This is a painterly style of grip that produces a light and breezy type of line that benefits the expression of gesture. Capturing the right sense of gesture is incredibly important at the beginning stage of a drawing because to get it right at a basic level at the start is to seed your drawing with a energy that will show through at the very end. The skill is to make sure sure you don't destroy that sense of gesture with too much information.
The way you hold the pencil is completely up to you but I want to suggest a few ways that can benefit your work. The way you grip the pencil will dictate what type stroke you will produce.

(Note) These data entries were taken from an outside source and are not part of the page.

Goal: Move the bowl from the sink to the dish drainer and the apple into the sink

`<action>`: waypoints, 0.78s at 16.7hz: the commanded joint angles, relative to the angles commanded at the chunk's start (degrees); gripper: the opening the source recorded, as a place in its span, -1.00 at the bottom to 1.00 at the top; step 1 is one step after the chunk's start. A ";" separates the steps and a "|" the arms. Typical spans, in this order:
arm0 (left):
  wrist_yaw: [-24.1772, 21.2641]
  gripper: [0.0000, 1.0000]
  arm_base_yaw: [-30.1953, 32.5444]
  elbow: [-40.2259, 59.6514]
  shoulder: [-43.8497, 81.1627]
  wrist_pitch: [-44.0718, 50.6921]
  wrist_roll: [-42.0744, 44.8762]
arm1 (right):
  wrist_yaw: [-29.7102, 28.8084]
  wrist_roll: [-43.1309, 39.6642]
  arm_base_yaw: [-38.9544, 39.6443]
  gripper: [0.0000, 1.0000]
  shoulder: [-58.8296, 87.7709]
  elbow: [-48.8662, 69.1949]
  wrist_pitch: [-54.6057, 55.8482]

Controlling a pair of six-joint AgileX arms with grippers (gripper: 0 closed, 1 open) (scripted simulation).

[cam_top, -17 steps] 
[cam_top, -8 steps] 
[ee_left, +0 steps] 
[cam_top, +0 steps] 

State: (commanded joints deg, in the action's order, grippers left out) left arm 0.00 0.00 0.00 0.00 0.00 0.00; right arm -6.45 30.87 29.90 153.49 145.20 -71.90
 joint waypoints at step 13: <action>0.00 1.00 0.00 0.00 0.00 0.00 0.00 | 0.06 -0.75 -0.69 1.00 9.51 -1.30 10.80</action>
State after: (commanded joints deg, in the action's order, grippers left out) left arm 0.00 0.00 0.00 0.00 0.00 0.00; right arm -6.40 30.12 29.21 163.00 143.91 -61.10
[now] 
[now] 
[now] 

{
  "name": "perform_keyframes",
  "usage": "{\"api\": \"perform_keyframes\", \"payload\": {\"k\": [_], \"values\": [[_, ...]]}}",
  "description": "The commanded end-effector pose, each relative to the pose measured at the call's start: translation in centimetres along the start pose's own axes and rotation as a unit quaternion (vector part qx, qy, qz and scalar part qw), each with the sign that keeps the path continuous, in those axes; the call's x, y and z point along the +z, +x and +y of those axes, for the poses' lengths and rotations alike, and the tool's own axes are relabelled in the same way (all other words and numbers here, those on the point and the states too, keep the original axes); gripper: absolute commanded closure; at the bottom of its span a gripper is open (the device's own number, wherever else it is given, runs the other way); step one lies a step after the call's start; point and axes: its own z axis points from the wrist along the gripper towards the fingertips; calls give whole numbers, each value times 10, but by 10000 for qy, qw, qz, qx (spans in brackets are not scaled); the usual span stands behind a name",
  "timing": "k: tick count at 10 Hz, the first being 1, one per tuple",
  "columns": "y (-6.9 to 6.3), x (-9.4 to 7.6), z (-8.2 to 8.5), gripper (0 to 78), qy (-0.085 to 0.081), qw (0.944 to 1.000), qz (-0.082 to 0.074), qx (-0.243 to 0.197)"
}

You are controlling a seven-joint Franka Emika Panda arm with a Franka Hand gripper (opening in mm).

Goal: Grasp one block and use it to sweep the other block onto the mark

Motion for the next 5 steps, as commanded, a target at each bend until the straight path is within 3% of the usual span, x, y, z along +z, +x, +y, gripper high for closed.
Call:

A critical thing to remember is that, depending on which phase of the drawing you're at, your grip should change like you might change gears on a bike as dictated by the terrain. Below you will find the four grips I use throughout the course of producing a drawing.
We call it the Constellation because it is the pencil grip that we use to generate the large shape that encapsulates the whole. This has to be one of my favourite grips because it not only enables us to draw lines in light and simple ways, it is also good to putting down large washes of value. These light washes of value are excellent when it comes to beginning to explain which areas are falling into shadow.
If you want to take this grip even further then I would highly recommend thinking about attaching a pencil extender and seeing how this added length to your pencil helps in generating gestural, flowing lines that convey a sophisticated energy.
Many people will think that drawing is all about the hand, eye, mind and pencil... but don't forget your arm is very important too! In the constellation and block-in stages, use your arm, not your wrist, to generate long fluid strokes.
Nice washed in shadows produced with the pencil held at the far end. This process suddently flicks on the lights and our drawing enters a whole new stage of development.
Intiating the block-in grip is easy, just shift your hand a little ways down the pencil so it's close to, or even a bit beyond the middle. Doing this will increase specificity in your stroke and enable you to carry out the task of refining of lines so they express a clearer idea of the thing or person you're drawing.
In this early drawing of an eye, we can see an example of the early block-in phase. Becoming adept at both the constellation and block-in stages of a drawing is a vital thing when developing your skill-set.
Knowing when to use the right pencil grip will allow you to grow as a draughtsperson and produce drawings that more accurately reflect life and express your experience in a truer more meaningful manner.
The contour grip is the pencil holding style that is required at the end phase of a drawing. Whether it is for bringing the line-work to a completed state or expressing the minutiae within the value work, the contour grip is required to expressing the specificity of the drawing.
The thing to be aware of when considering pencil grips is that, the further down the pencil your hand goes (closer to the graphite tip), the more tight your stroke becomes. The constellation grip therefore is the most open and flexible to change.
The contour grip is a lot more closed and rigid. So be careful that you don't jump to the next stage of pencil grip before your drawing has reached that next stage.
The contour is a finely tuned line that has been developed from loose, lightly drawns lines that are open to change. The resulting state is a closed, tight line that reflects the outside edge.
Specific Wash Grip
This grip is related to the constellation in that it's excellent at placing in washes of value. The differences are that this grip allows for more pressure and more precision.
This grip is similar to how you might hold a charcoal stick which is perfect since using this grip allows us to use the side of the graphite tip. If sharpened enough then we can mass in large swathes of value which can compliment fine linework very nicely.